Also, no, you cannot have the late Geoff Greer's article removed, because it's not you. As I understanding the ruling, you can cannot act on behalf of someone else. Particularly not one who is dead.

However, I do agree with you on the problems with implementing such a system, which is why I at least think the EU should be handling the requests and not Google. But even so, while I agree with the principle, there will always be someone abusing the system.


The definition of public interest then becomes key. I also worry that information that does not seem to be in the public interest at present could become so in the future, but will be lost instead.


Realistically the EU is handling the requests. Google gets a request, they say no unilaterally, and then they wait for the EU to tell them to do it.


>My main objection to the "right to be forgotten" is that censorship of non-defamatory information helps unsavory people more than nicer ones.

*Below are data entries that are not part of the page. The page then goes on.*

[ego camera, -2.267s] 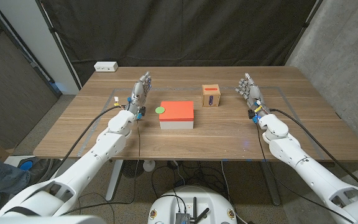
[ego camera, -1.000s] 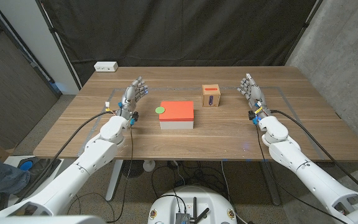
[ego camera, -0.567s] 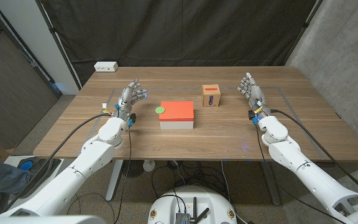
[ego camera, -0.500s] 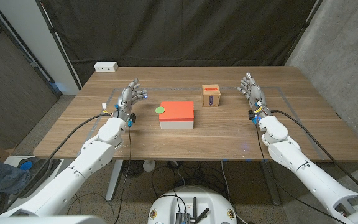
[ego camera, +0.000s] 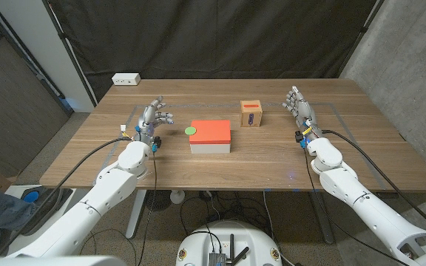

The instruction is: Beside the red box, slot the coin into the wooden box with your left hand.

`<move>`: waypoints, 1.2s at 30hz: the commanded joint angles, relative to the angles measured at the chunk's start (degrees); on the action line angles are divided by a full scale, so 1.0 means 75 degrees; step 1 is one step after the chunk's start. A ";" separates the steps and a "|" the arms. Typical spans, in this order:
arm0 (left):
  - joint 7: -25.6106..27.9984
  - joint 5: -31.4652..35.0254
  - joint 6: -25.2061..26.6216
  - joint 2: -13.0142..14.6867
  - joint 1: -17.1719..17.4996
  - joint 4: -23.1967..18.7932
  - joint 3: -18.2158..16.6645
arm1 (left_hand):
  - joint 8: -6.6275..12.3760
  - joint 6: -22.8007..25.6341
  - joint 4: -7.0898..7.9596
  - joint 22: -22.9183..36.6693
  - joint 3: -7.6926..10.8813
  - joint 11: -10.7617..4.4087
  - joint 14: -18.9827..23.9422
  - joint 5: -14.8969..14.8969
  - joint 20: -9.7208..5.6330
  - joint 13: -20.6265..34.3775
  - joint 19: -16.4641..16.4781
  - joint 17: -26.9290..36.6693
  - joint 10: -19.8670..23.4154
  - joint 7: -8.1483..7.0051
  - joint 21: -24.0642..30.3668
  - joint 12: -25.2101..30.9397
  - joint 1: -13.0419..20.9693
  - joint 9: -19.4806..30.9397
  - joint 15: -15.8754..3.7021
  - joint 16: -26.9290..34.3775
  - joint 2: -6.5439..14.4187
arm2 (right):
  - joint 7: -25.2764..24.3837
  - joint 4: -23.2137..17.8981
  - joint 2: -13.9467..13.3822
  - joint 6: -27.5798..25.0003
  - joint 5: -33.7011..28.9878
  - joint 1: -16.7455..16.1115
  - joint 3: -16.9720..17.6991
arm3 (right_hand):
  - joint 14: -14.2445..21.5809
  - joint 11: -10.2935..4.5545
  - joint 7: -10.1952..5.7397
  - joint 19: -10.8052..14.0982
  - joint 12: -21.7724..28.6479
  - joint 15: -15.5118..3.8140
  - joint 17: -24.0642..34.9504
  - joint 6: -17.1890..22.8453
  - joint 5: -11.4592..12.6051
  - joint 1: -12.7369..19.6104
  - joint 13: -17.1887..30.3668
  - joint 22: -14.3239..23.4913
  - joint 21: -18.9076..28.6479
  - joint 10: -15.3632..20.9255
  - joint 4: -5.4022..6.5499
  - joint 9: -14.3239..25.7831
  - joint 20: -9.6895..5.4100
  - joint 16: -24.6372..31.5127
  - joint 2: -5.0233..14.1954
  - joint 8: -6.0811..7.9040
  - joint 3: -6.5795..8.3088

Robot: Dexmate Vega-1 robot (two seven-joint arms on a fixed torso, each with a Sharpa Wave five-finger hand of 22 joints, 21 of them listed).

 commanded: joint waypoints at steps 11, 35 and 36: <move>0.0806 0.0121 0.0608 -0.0185 0.0178 -0.0313 -0.0049 | -0.0043 0.0490 -0.0039 0.3210 0.0528 -0.0649 0.0830 0.0074 -0.0717 0.2791 0.0570 0.0706 0.0601 -0.0151 0.2531 0.2474 0.1139 0.0096 -0.0003 0.1585 -0.0370 | -0.0227 -0.0342 -0.0047 -0.0235 -0.0094 -0.0141 -0.0035 | 0.0023 0.0015 0.0017 0.0060 0.0042 0.0016 -0.0028 0.0048 0.0013 0.0006 -0.0006 0.0027 -0.0069 0.0091 -0.0063 0.0033 0.0012 0.0050 0.0067 0.0039 0.0036; 0.0325 -0.1552 0.1381 0.0222 0.0949 -0.1343 -0.0782 | -0.0032 0.1684 -0.0143 0.4308 0.1615 -0.0657 0.0848 0.0660 -0.0685 0.3725 0.0909 0.2155 0.0696 -0.0485 0.4904 0.4436 0.3764 0.0142 0.0039 0.4144 -0.0329 | -0.0614 -0.1232 -0.0212 -0.0442 -0.0254 -0.0627 0.0055 | 0.0068 0.0019 -0.0005 0.0110 0.0062 0.0044 -0.0067 0.0082 0.0005 0.0026 -0.0030 0.0030 -0.0140 0.0165 -0.0094 0.0034 0.0053 0.0062 0.0066 0.0039 0.0040; 0.0418 -0.1651 0.1533 0.0243 0.0971 -0.1432 -0.0819 | -0.0033 0.1675 -0.0145 0.4310 0.1583 -0.0654 0.0823 0.0658 -0.0687 0.3703 0.0910 0.2121 0.0695 -0.0457 0.4907 0.4445 0.3807 0.0144 0.0041 0.4142 -0.0363 | -0.0603 -0.1267 -0.0223 -0.0461 -0.0221 -0.0648 0.0067 | 0.0077 0.0025 -0.0008 0.0112 0.0063 0.0059 -0.0069 0.0082 0.0004 0.0027 -0.0031 0.0030 -0.0143 0.0170 -0.0095 0.0035 0.0053 0.0065 0.0066 0.0038 0.0040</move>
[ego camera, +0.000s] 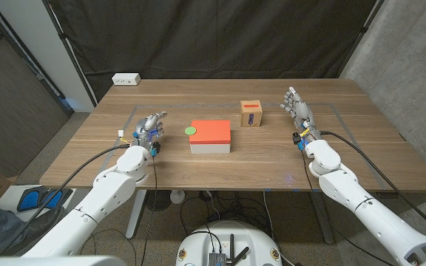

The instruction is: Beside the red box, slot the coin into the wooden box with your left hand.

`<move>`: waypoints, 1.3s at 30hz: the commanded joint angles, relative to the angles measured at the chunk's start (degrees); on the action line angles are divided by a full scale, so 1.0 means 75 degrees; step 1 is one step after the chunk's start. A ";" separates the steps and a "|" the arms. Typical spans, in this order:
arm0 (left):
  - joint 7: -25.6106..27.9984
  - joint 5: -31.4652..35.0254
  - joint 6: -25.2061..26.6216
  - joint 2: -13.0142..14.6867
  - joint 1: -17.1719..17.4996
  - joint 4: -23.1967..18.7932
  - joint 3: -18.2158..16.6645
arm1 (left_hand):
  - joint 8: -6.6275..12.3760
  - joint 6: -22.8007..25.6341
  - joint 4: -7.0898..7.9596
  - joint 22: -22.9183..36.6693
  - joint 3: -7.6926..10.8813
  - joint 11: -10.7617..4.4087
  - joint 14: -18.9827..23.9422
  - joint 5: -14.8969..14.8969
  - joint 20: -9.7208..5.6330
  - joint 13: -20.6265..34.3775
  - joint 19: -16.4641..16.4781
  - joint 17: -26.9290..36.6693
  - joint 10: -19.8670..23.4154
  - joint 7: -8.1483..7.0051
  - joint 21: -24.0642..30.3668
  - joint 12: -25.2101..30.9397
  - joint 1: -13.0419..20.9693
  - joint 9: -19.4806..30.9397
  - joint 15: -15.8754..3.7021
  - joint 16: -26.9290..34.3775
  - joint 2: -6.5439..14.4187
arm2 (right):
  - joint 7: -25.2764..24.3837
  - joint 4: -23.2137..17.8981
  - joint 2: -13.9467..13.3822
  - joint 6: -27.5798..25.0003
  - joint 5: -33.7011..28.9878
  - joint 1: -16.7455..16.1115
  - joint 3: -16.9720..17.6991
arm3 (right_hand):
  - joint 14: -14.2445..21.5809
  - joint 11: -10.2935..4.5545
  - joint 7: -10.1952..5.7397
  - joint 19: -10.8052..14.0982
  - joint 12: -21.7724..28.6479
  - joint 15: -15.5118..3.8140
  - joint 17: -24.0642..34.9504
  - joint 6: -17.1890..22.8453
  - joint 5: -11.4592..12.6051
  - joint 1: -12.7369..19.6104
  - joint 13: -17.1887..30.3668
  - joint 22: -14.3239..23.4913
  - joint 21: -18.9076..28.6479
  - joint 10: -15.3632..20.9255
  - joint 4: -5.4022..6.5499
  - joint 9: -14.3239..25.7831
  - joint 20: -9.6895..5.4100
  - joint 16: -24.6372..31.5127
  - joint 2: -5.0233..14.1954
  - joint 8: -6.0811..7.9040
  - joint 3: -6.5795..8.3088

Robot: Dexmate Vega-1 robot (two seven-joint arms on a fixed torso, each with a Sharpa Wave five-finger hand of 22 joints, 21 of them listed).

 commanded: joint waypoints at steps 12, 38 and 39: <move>0.0275 -0.2236 0.2240 0.0717 0.0277 -0.1208 -0.0753 | 0.0314 0.0630 0.0111 0.0008 -0.0560 0.0041 0.0056 -0.0063 -0.0392 -0.0386 0.0144 -0.0289 0.0119 0.0064 0.0005 0.0294 0.0727 0.0208 -0.0007 0.0351 -0.0147 | 0.0222 -0.0446 -0.0373 -0.0266 0.0392 -0.0425 0.0283 | 0.0081 0.0022 0.0007 0.0099 0.0077 0.0054 -0.0021 0.0048 0.0001 0.0036 -0.0004 0.0032 -0.0067 0.0105 -0.0079 0.0036 0.0029 0.0073 0.0067 0.0034 0.0011; 0.0713 -0.5295 0.4621 0.2146 -0.0263 -0.1855 -0.1401 | 0.1416 0.1332 0.0348 -0.0012 -0.1097 0.0032 0.0014 -0.0298 -0.0409 -0.0913 0.0021 -0.0498 0.0098 -0.0211 -0.0124 0.0829 0.0609 0.1204 -0.0019 0.0751 -0.0247 | 0.1958 -0.0007 -0.1121 -0.0099 0.1169 -0.0149 0.0608 | 0.0104 0.0063 0.0012 0.0150 0.0082 0.0081 -0.0062 0.0068 -0.0003 0.0043 -0.0011 0.0037 -0.0159 0.0171 -0.0094 0.0039 0.0053 0.0074 0.0076 0.0032 0.0012; 0.0657 -0.5369 0.4642 0.2183 -0.0309 -0.1822 -0.1378 | 0.1449 0.1308 0.0346 -0.0012 -0.1089 0.0030 0.0011 -0.0301 -0.0409 -0.0942 0.0016 -0.0490 0.0080 -0.0209 -0.0125 0.0836 0.0572 0.1244 -0.0018 0.0765 -0.0241 | 0.1933 -0.0039 -0.1128 -0.0100 0.1164 -0.0150 0.0619 | 0.0105 0.0059 0.0014 0.0149 0.0081 0.0083 -0.0063 0.0066 -0.0003 0.0043 -0.0011 0.0037 -0.0163 0.0170 -0.0094 0.0039 0.0056 0.0074 0.0076 0.0030 0.0012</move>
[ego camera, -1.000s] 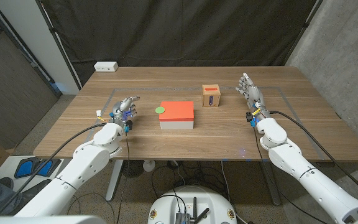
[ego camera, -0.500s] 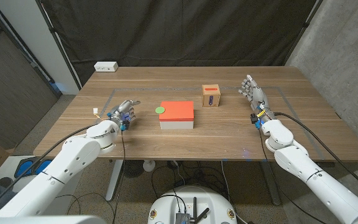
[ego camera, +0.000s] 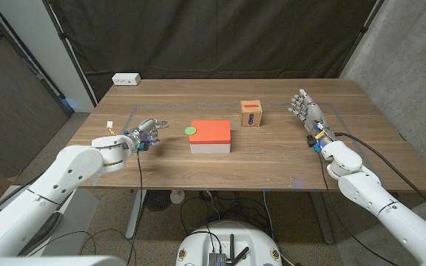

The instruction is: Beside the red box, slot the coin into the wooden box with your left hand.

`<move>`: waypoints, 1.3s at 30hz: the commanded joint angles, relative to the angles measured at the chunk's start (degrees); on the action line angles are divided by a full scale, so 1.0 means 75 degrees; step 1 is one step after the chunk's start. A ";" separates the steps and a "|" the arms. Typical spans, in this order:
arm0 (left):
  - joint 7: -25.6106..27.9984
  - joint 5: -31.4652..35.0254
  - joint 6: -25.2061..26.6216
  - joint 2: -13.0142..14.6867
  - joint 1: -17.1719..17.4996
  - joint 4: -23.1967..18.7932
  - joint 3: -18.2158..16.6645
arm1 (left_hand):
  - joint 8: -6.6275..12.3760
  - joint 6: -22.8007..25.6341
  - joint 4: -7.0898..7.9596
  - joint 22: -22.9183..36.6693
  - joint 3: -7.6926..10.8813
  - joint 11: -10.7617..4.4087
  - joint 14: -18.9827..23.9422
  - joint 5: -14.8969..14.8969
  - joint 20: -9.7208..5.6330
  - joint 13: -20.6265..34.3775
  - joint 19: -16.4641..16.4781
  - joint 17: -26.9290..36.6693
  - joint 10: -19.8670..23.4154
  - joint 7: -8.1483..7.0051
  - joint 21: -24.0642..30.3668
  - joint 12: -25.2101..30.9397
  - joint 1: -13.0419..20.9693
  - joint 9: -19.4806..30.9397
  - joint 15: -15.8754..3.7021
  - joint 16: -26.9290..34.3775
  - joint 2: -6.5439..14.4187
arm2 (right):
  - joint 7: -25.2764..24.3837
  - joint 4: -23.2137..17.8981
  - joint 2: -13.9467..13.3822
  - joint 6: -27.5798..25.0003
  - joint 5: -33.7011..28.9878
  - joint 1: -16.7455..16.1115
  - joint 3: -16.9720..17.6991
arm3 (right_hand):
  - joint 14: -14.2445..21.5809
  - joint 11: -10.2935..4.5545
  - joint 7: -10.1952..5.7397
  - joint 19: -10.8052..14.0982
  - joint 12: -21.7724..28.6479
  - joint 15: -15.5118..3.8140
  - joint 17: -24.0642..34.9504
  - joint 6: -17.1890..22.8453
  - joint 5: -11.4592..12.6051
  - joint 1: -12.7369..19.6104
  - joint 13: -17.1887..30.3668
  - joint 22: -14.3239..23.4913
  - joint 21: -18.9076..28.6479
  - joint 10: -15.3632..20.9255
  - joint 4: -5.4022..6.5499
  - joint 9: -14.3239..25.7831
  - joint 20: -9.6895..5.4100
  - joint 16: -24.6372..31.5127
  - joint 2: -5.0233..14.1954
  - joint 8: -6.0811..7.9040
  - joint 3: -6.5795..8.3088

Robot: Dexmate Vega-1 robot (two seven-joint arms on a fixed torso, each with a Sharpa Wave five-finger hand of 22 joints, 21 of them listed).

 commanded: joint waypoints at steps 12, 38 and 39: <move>-0.0884 -0.1589 0.0874 0.0887 -0.1085 0.0755 0.0634 | 0.0028 -0.0656 -0.0030 0.0008 0.0071 -0.0054 -0.0109 -0.0043 -0.0369 -0.0101 -0.0122 0.0049 -0.0077 0.0234 -0.0037 0.0204 -0.0462 0.0186 -0.0025 0.0099 0.0002 | 0.0610 0.0149 -0.0296 0.0194 0.0071 0.0196 0.0051 | 0.0056 0.0007 0.0018 0.0100 0.0027 0.0018 -0.0005 0.0091 -0.0004 0.0004 0.0025 0.0038 -0.0067 0.0058 -0.0031 0.0040 -0.0023 0.0080 0.0041 0.0037 0.0016; -0.1105 -0.1661 0.1764 0.1067 -0.2392 0.1226 0.1831 | -0.0172 -0.1034 -0.0113 0.0005 0.0286 -0.0065 -0.0265 -0.0077 -0.0372 -0.0227 -0.0279 -0.0040 -0.0196 0.0293 -0.0036 0.0198 -0.0806 0.0151 -0.0021 0.0166 -0.0057 | 0.0719 0.0232 -0.0413 0.0085 0.0195 0.0160 0.0095 | 0.0097 0.0011 -0.0006 0.0160 0.0036 0.0006 -0.0034 0.0118 -0.0006 0.0011 0.0028 0.0041 -0.0130 0.0114 -0.0038 0.0043 -0.0005 0.0091 0.0053 0.0038 0.0020; -0.1219 -0.1618 0.1741 0.1077 -0.2410 0.1239 0.1862 | -0.0177 -0.1030 -0.0115 0.0007 0.0298 -0.0067 -0.0298 -0.0079 -0.0372 -0.0229 -0.0281 -0.0083 -0.0203 0.0310 -0.0033 0.0197 -0.0814 0.0145 -0.0020 0.0138 -0.0058 | 0.0736 0.0237 -0.0416 0.0075 0.0205 0.0157 0.0090 | 0.0100 0.0002 0.0001 0.0161 0.0033 0.0004 -0.0035 0.0125 -0.0006 0.0011 0.0028 0.0041 -0.0133 0.0107 -0.0039 0.0043 -0.0007 0.0091 0.0054 0.0040 0.0020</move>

Does it though? I think this is not one of the kind of statements one can prove (sort of creating a world to experiment on).

>If we allowed people to take down results they deemed undesirable, it would give bad people fewer reasons to behave nicely.

Well, we didn't have Google back a few decades ago, and we still managed to have civilized societies.

In fact, some societes were much more civilized then (e.g. with regard to fraud, or whatever), than societies with Google access are now.


This is the same argument people use for mass surveillance.


First, if you think that is the case, you aren't aware of persuasive arguments for surveillance. The best arguments have to do with ensuring public safety, not creating incentives to be nice.

Second, even if that were true, so what? The costs and benefits are totally different. To use an analogy: There are arguments for organ donation that also apply to organ theft. "One person's organs can be used to save a dozen lives." That does not mean organ theft should be allowed or that organ donation should be prevented.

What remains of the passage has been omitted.